Ocean Deoxygenation Conference | Kiel 2018

Understanding physiological mechanisms of Chilean scallop to the multiple-stressor scenario of upwelling by using an experimental integrative approach
Laura Ramajo1,2,3, Araceli Rodríguez-Romero4, Yolanda Núñez5, Carolina Fernández1,2, Paz Caballero1, María Valladares6, Paul Watt6, Manuel Núñez6, María José Poupin1, Bernardo Broitman2,6, Marco Lardies1,2
Presenting author
1Faculty of Liberal Arts, Adolfo Ibañez University, Chile
2Center for the Study of Multiple Drivers on Marine Socio-Ecological Systems, University of Concepcion, Chile
3Center of Research and Innovation for Climate Change, Universidad Santo Tomás, Chile
4Green Engineering & Resources Group, University of Cantabria, Spain
5Faculty of Biological Sciences, Pontific Catholic University of Chile, Chile
6Center for Advanced Studies in Arid Zones, Chile

Environmental variability of coastal areas in many cases overcomes forthcoming climatic projections. Studies simulating future environmental conditions conclude that higher temperatures and decreasing pH and oxygen levels have negative impacts on the physiology and life-history traits of marine biota. Nevertheless, a constantly growing number of studies notify neutral or positive responses of marine species to future climatic conditions. These studies reveal the existence of biological mechanisms, and provide significant information, of how coastal species are successfully able to cope with their environment.
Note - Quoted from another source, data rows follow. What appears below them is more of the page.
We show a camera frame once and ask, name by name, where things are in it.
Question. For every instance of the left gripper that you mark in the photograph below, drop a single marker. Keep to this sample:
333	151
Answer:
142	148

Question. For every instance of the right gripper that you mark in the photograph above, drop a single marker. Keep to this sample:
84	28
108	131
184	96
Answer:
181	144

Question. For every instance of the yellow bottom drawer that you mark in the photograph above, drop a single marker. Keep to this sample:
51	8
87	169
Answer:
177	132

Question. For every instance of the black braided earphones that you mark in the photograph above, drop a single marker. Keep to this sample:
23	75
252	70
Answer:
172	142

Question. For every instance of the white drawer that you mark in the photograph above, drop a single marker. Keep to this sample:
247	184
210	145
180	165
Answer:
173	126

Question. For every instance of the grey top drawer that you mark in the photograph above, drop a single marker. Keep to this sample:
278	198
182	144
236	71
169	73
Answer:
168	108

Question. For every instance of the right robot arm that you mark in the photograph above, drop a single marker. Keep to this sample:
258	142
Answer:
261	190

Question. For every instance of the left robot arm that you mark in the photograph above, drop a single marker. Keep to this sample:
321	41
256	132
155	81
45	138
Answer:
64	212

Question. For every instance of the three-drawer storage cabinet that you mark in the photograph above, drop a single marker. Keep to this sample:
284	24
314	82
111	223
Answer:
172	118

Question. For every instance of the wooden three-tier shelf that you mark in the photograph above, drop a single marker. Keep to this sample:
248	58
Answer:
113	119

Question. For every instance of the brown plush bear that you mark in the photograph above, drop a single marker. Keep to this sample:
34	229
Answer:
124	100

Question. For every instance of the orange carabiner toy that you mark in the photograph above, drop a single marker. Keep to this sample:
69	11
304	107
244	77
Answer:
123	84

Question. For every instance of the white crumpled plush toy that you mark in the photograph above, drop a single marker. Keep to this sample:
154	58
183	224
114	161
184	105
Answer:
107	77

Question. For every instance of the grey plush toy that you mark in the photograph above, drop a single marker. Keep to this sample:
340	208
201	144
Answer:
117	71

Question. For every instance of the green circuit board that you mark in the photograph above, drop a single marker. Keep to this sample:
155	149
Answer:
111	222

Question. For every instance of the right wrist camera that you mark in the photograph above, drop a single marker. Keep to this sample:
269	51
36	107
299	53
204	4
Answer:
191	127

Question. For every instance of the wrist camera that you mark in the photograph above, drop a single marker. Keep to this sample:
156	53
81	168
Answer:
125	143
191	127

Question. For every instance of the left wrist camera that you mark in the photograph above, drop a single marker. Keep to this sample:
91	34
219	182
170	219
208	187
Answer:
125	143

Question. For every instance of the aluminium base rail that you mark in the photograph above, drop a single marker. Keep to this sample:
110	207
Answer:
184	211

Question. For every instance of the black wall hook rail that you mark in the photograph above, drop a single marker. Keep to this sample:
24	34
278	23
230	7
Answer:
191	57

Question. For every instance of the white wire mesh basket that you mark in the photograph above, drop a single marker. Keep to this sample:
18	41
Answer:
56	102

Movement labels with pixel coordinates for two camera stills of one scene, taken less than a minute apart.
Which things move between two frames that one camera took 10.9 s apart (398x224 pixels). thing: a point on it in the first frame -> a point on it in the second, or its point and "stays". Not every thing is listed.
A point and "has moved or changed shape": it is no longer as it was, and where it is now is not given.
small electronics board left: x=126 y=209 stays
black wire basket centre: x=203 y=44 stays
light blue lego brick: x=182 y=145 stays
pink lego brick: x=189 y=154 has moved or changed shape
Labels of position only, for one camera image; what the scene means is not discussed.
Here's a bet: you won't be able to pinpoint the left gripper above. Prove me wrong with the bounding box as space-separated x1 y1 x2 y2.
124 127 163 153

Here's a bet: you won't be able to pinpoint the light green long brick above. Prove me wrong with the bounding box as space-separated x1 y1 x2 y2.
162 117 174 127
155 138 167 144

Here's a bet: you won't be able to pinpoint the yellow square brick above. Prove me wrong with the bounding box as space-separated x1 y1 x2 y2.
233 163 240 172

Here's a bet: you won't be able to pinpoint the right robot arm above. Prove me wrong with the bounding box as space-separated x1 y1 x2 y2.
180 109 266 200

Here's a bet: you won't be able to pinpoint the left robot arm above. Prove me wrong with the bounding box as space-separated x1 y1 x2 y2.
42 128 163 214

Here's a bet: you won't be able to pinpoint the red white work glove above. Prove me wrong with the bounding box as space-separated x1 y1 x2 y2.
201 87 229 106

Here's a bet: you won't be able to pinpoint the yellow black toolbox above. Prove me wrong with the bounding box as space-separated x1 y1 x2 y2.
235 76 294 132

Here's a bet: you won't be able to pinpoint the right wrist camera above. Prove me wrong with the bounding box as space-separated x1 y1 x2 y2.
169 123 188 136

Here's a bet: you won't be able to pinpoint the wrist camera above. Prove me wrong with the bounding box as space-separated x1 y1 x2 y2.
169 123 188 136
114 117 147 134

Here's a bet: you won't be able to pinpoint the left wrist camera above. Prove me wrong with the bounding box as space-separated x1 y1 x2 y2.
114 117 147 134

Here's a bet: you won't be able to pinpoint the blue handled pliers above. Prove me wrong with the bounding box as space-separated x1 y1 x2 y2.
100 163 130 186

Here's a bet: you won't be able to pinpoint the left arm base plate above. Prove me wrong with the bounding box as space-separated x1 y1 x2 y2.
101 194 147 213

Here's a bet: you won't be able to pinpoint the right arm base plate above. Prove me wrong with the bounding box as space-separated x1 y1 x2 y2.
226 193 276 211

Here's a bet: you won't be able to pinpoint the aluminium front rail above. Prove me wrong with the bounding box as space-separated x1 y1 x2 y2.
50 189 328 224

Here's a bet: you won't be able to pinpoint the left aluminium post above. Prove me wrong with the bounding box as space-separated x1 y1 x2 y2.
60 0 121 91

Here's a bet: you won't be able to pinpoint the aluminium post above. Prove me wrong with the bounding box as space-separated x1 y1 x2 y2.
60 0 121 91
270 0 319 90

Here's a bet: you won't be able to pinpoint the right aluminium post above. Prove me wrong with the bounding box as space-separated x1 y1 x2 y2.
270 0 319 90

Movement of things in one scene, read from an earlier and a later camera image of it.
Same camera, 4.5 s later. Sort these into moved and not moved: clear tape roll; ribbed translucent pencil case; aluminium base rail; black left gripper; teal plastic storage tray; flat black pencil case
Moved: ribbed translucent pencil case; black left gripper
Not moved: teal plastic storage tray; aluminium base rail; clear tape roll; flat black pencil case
The northern Chilean coast has one of the most intense upwelling centers of the Humboldt Current System (Punta Lengua de Vaca, 30°18’S), whose activity (wind-activation and relaxation) modifies largely the pH, dissolved oxygen and temperature conditions of nearby coastal areas. This environmental scenario impacts over the most important scallop (Argopecten purpuratus) culture industry of Chile, located at Tongoy Bay (30°15’S). Previous studies that addressed how A. purpuratus would response to future predicted changes in temperature, pH and oxygen have evidenced certain tolerance to these changes. These studies suggest that A. purpuratus is adapted to a great range of environmental changes as consequence of the exposure to upwelling conditions. However, to understand how this species will respond to future conditions, it is required to untangle the biological mechanisms, as well as, the tolerance ranges to average and extreme conditions that upwelling imposes. This study, contributes with information about the biological mechanisms that this species displays to cope with upwelling conditions by using an integrative approach (field and laboratory experiments). Biological and biochemical mechanisms were studied by measuring metabolic, growth, calcification responses, as well as, the expression of multiple stress proteins. The results of this study would allow a better prediction of the sensibility of A. purpuratus to future global change.